Morgan Freeman – Actor Extraordinaire
“Jobs were hard to come by and he continually went hungry, often starving for days before he’d ask his friends for help.”Morgan Freeman Bio
At 22 years old, Freeman moved to LA to become an actor and landed an amazing role — transcript clerk at LA city college.
“As the darkness began to descend on me in my early twenties, I thought I had developed a unique and terminal case of failure. I did not realize that I had merely embarked on a journey toward joining the human race.” Parker Palmer, Let Your Life Speak
Parker Palmer left college assured he was to do God’s work, so he enrolled in a theological seminary. And after a year bathing in Bible, bad grades and a bruised ego, he left.
“Most of us arrive at a sense of self and vocation only after a long journey through alien lands” Parker Palmer
After struggling through his 20′s filled with ought’s, should’s — searching for status and praise, Palmer found himself entering his 30′s and a small Quaker community. A place that promised a personal reset.
“I was in my early thirties when I began , literally, to wake up to questions of about my vocation” Parker Palmer
You are Right Where you Need to Be
Our 20′s aren’t about sheer success. Our 20′s about perseverance and preparation.
Sure there will be the Mark Zuckerburg’s of the world who wipe their rear-ends with billion dollar bills.
But the heroes in the history books who kicked status quo in the ass, often failed the biggest in their 20′s.
But I do think a majority of us Millennials have a weakness. And we must it address it now. I mean NOW! Whyhaven’twefixedityet?!
Which leads me to…
The Millennial Generation’s Greatest Weakness
Patience.
Yep.
Patience isn’t sexy.
Patience isn’t something our culture exactly celebrates. Gen Y included.
Adopt the pace of nature: her secret is patience. Ralph Waldo Emerson
Millennials are not exactly experts at waiting. Who can blame us? Millennials day-to-day reality is built around the concept that waiting is no longer relevant.
We are the proud members of the Nextflix, iPad, iTunes, Facebook, streaming, instant-everything, give-it-to-me-NOW generation. I thought success in my 20′s would be the same way – instant, downloadable, and fully customizable at the touch of a screen.
The time, effort, and art of making a mixed tape is over.
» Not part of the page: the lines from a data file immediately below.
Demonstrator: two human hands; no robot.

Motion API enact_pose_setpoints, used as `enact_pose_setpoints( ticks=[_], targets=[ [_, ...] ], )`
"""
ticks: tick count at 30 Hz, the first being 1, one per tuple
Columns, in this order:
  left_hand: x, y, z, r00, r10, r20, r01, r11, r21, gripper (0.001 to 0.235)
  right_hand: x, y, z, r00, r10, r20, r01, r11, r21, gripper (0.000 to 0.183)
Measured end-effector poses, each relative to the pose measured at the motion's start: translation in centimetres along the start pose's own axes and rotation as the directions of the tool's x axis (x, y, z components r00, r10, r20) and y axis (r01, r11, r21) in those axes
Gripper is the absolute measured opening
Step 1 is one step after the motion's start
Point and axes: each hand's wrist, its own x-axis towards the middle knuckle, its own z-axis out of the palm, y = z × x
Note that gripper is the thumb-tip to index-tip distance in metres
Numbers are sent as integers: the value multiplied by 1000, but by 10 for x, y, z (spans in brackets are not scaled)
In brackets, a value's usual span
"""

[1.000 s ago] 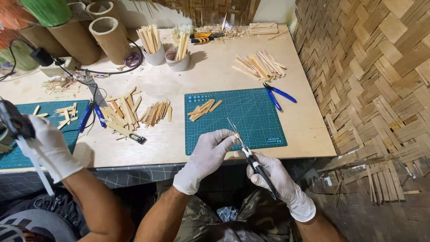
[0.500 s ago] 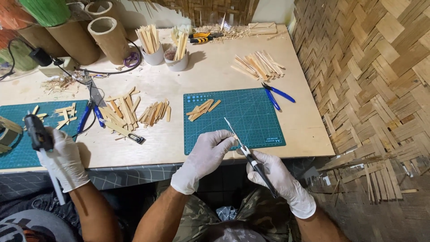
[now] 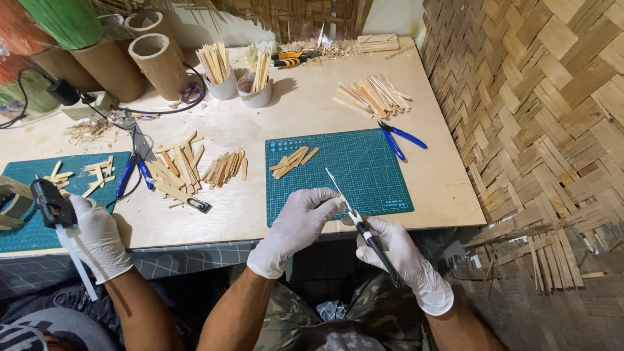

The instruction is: A person is crafting with wooden sticks, measuring and cutting them to specific lengths using snips on a green cutting mat.

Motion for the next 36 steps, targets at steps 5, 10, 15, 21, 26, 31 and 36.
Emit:
enact_pose_setpoints(
  ticks=[5,10,15,21,26,31,36],
  targets=[
    [7,0,0,1000,10,-3,-10,1000,-14,18,1,-25,2,998,-2,-55,1,1000,-30,62],
    [16,2,-1,1000,9,0,-9,999,-32,17,11,-15,-3,995,-20,-98,16,999,-46,54],
    [23,-3,-3,1000,2,18,-1,999,-42,17,12,-31,3,993,-14,-114,11,1000,-24,55],
    [31,-10,-6,1000,5,19,-4,999,-44,16,14,-49,6,995,-1,-103,-4,999,-44,57],
    [30,12,-8,1000,2,20,-2,1000,-23,16,31,-56,5,997,-34,-62,30,998,-62,55],
    [29,30,-11,1000,6,15,-5,1000,-4,19,39,-73,8,997,-52,-53,51,998,-34,52],
    [43,12,-10,1000,10,-13,-10,1000,-10,19,50,-43,-3,993,-56,-101,50,997,-58,52]
  ],
)
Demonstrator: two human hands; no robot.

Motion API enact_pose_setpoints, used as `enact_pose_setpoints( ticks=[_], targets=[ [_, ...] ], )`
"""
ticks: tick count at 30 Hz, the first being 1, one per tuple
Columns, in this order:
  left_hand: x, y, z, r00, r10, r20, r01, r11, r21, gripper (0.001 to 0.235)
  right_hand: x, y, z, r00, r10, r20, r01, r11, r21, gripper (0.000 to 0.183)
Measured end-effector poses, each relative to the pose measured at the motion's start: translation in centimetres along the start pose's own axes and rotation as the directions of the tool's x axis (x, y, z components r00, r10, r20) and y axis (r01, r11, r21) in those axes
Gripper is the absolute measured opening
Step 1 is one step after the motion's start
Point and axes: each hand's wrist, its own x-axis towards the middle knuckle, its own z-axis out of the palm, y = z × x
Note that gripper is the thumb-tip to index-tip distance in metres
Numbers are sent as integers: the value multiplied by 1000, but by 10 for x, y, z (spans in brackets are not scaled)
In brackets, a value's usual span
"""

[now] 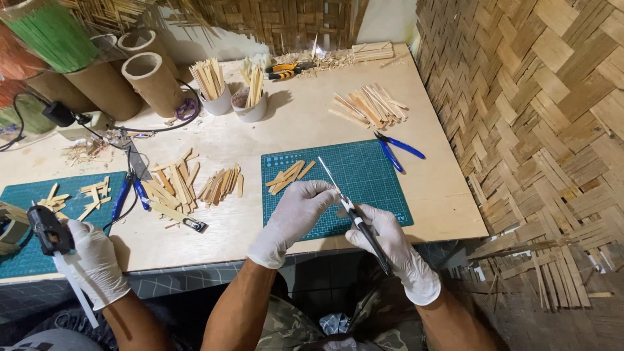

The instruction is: A person is crafting with wooden sticks, measuring and cutting them to specific lengths using snips on a green cutting mat.

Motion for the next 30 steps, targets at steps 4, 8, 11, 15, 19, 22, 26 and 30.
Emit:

And I myself, don’t exactly excel at patience. I’m the five year old whose crying on the floor because I didn’t get my cookie. After college, I thought I’d just pull up to the Destiny Drive-Thru and place my order, “Yes, I’d like a medium fry, burger with no onions, chocolate shake, and the exact purpose and plans for the next sixty years of my life. Thanks.”
“What? Did you say that would take ten minutes? What kind of operation you guys running here?”
I felt entitled to so much and expected so little time and struggle to get there.
After years of frustration and feeling like somehow culture, my teachers, and God had let me down, I understand now that God in his infinite grace did not allow the big to happen when I demanded it. If I would’ve received the glamorous, big life I dreamed of — it would’ve been like putting a semi-truck on my shoulders. I would’ve been crushed. My legs weren’t ready.
If I’d have received all the cookies I demanded, I’d weigh 350 pounds.
Because the time, effort, struggle, frustration — these are not punishments or failures.
No, struggle is a key part of the preparation. Just like an Olympic athlete puts in years of training to be ready when their time comes.
Without the hard work there will be no accomplishment.
We can’t be strengthened if there is no resistance.
Sure we’ve all had the cocky kicked out of us a little by this Great Recession. And maybe that’s not the worst thing. The higher the obstacles, the bigger the party on the other side.